A U.S. law designed to boost the American ship building and transport industry could come under a new threat when negotiators from the United States and European Union get down to discussing details of a proposed Transatlantic Trade and Investment Partnership.

At issue is the Jones Act,--formerly known as U.S. Merchant Marine Act of 1920--that requires that shipments from one U.S. port to another be carried on ships built in the United States, owned by U.S. companies and operated by U.S. sailors. Representatives of the European shipping industry are calling on EU negotiators to press for at least a relaxation of Jones Act requirements as part of the TTIP agreement.

Shipping on U.S.-flag vessels is among the world's least economic ways to transport goods on water and U.S. shipping lines and sailors who want to keep it that way for have been successful for decades in fighting off attempts to reform or jettison protectionist Jones Act requirements.

The EU shipping industry has argued in its lobbying efforts that because the EU and the United States have similar labor, environmental and state aid laws, the objections by U.S. trade unions to have maritime shipping covered by TTIP when it comes to liberalizing services are not justified. It also argues that U.S. security interests would not be threatened by the relaxation of the Jones Act.

"We understand that the debate on the Jones Act is a historical and complex one," said Sea Europe, a trade association representing European ship builders and equipment providers. "Nevertheless our goal is to achieve certain compromises and to open up certain market segments which are important for Europe."

The second round of TTIP talks that was scheduled for the week of Oct. 7 was cancelled due to the partial shutdown of the U.S. government.
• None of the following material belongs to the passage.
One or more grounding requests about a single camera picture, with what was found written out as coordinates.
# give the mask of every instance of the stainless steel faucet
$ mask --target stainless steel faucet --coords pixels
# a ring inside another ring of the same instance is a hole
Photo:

If TTIP reaches its intended conclusion, it could boost U.S. exports of commodities such as wheat and soybeans to the EU, which itself is looking to increase sales of its high-quality food products to the United States. The United States already is the EU's biggest export market for farm goods, worth some $20.3 billion in 2012, yet stumbling blocks are expected on some farming issues.
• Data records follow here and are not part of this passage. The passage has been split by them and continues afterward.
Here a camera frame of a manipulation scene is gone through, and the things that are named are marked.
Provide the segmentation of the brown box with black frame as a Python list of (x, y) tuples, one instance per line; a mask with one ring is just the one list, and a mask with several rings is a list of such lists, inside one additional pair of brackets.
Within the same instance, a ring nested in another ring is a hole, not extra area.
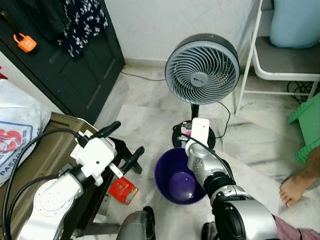
[[(57, 129), (89, 131), (90, 133), (96, 131), (93, 125), (83, 119), (53, 113), (46, 125), (45, 132)], [(62, 167), (75, 165), (76, 161), (71, 157), (71, 153), (76, 145), (76, 140), (68, 134), (56, 133), (44, 137), (41, 142), (36, 144), (32, 153), (28, 155), (25, 163), (18, 170), (8, 203), (12, 203), (19, 188), (30, 181), (43, 176), (57, 175)], [(98, 215), (99, 208), (116, 176), (111, 170), (107, 170), (102, 174), (102, 178), (103, 185), (96, 186), (92, 183), (83, 195), (74, 201), (59, 229), (62, 240), (68, 240), (72, 236), (83, 237), (109, 233), (106, 227), (98, 227), (94, 223), (94, 219)], [(19, 231), (31, 215), (35, 193), (42, 184), (42, 182), (38, 182), (35, 186), (28, 187), (14, 206), (13, 217), (10, 221), (13, 240), (18, 239)]]

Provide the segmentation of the navy white floral garment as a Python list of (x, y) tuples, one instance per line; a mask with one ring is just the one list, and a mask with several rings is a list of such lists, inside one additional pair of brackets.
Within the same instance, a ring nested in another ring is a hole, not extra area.
[(109, 21), (100, 0), (64, 0), (62, 7), (69, 22), (58, 44), (77, 57), (90, 37), (106, 32)]

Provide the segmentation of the grey robot leg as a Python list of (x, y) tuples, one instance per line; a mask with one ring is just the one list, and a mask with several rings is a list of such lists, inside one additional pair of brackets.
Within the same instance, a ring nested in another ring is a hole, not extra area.
[(202, 225), (200, 240), (219, 240), (215, 222), (206, 222)]
[(119, 227), (116, 240), (156, 240), (153, 208), (145, 206), (128, 215)]

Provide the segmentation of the light blue cushion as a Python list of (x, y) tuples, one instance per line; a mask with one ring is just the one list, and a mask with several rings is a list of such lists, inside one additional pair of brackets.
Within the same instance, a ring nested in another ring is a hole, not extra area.
[(270, 43), (302, 50), (320, 41), (320, 0), (273, 0)]

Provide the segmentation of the green plastic stool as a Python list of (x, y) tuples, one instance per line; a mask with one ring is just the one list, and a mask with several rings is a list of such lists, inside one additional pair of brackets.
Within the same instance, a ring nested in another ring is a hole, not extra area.
[(288, 117), (288, 123), (298, 121), (305, 146), (297, 151), (295, 158), (301, 164), (306, 164), (308, 155), (320, 146), (320, 94), (316, 94), (303, 102), (293, 114)]

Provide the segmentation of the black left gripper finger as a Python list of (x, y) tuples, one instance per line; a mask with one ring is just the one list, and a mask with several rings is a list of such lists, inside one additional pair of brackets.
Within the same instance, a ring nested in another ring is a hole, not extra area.
[(145, 151), (146, 149), (143, 146), (138, 147), (135, 153), (133, 153), (122, 166), (122, 174), (126, 174), (130, 170), (132, 170), (135, 174), (141, 174), (143, 169), (138, 160), (144, 154)]
[(97, 131), (95, 134), (93, 134), (94, 138), (107, 138), (109, 135), (114, 133), (118, 128), (121, 126), (121, 121), (114, 121), (112, 124), (105, 126), (104, 128), (101, 128), (101, 130)]

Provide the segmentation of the white printed sack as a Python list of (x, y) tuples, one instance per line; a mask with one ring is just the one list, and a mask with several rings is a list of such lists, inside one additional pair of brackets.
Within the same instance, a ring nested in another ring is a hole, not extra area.
[(0, 79), (0, 186), (34, 151), (32, 145), (18, 158), (26, 144), (42, 134), (50, 118), (50, 106)]

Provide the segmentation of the red packet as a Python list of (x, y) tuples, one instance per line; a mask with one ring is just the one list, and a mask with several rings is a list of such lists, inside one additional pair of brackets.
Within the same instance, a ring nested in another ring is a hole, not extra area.
[(124, 176), (117, 178), (107, 190), (118, 202), (130, 205), (138, 193), (138, 188)]

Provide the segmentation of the black cabinet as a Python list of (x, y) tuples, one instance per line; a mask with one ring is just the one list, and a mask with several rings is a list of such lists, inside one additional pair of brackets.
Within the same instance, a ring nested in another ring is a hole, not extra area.
[[(57, 109), (90, 124), (98, 119), (125, 65), (106, 2), (99, 1), (109, 27), (71, 57), (58, 44), (69, 22), (64, 0), (0, 0), (0, 53)], [(25, 53), (14, 34), (30, 36), (37, 47)]]

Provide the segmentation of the purple plastic bin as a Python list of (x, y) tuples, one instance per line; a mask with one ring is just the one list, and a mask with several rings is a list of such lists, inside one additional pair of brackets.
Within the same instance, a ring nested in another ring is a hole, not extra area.
[(160, 156), (155, 165), (154, 179), (162, 196), (177, 205), (191, 205), (206, 196), (188, 167), (186, 150), (181, 147), (172, 148)]

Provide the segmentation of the grey robot right leg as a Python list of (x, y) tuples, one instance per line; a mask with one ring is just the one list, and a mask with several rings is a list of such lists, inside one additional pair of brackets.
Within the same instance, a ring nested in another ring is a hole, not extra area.
[(200, 240), (219, 240), (215, 222), (206, 222), (202, 225)]

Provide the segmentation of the person bare foot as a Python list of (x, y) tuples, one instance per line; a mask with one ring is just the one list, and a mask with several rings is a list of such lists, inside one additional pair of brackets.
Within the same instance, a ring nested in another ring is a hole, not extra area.
[(320, 178), (320, 147), (315, 147), (307, 156), (302, 170), (287, 178), (279, 188), (282, 202), (292, 208), (304, 192)]

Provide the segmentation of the grey pedestal fan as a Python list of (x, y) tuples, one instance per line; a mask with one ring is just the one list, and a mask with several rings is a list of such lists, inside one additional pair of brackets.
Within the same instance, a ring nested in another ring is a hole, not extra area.
[(201, 105), (212, 105), (229, 96), (240, 78), (237, 50), (213, 33), (188, 36), (170, 54), (165, 69), (169, 90), (190, 104), (190, 118), (199, 117)]

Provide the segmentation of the white frame chair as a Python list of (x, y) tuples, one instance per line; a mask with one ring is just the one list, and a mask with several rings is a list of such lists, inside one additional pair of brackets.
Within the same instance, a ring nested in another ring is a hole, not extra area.
[[(251, 28), (250, 44), (243, 66), (242, 79), (234, 101), (234, 115), (242, 109), (243, 97), (246, 94), (293, 96), (311, 100), (316, 94), (320, 82), (320, 44), (302, 48), (279, 48), (271, 44), (271, 22), (275, 14), (274, 0), (255, 0), (256, 13), (250, 19), (254, 22)], [(254, 70), (257, 77), (277, 82), (310, 82), (308, 91), (295, 90), (265, 91), (249, 90), (246, 84), (249, 71)]]

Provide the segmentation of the orange padlock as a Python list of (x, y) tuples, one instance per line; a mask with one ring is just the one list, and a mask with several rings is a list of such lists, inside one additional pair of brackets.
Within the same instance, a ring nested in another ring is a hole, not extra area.
[(13, 39), (17, 43), (17, 46), (25, 53), (32, 52), (38, 45), (32, 37), (22, 33), (14, 34)]
EU Trade Commissioner Karel De Gucht called the cancellation of the second round of negotiations "unfortunate" but stressed the "clear commitment of both the EU and the United States to the TTIP process."

"The U.S. side has promised to provide us with further information as soon as is feasible on when and how further occasions for engagement--including negotiation rounds--can be scheduled," he said.
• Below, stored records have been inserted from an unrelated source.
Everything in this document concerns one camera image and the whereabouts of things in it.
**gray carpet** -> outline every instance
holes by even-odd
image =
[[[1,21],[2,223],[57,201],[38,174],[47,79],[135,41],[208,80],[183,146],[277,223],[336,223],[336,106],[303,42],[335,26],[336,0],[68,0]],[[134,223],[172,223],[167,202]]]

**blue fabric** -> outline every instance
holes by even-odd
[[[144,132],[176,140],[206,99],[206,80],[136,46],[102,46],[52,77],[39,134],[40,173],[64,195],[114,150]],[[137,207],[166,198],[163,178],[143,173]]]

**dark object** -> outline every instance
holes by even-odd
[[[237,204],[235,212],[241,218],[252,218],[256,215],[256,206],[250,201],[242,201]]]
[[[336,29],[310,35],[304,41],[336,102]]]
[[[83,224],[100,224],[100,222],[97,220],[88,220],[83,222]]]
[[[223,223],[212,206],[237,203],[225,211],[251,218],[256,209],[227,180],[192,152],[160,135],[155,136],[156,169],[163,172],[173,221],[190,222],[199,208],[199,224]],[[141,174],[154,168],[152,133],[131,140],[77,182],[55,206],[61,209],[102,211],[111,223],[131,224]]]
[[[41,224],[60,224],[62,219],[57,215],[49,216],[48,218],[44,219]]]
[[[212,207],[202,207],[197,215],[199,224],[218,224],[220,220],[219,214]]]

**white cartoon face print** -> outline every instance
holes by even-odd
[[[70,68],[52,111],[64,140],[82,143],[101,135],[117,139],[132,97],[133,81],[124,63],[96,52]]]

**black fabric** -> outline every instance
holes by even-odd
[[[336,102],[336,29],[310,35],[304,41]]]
"Our main ambition--beyond simply reducing tariffs across the board--is to make the EU and the U.S. regulatory systems more compatible and to help shape global rules in trade.... But be it on food safety, financial services such as the regulation of derivatives or standards for electric cars, the aim is to strive for a mutual recognition on the basis of the current standards, not to water down any regulation," De Gucht said.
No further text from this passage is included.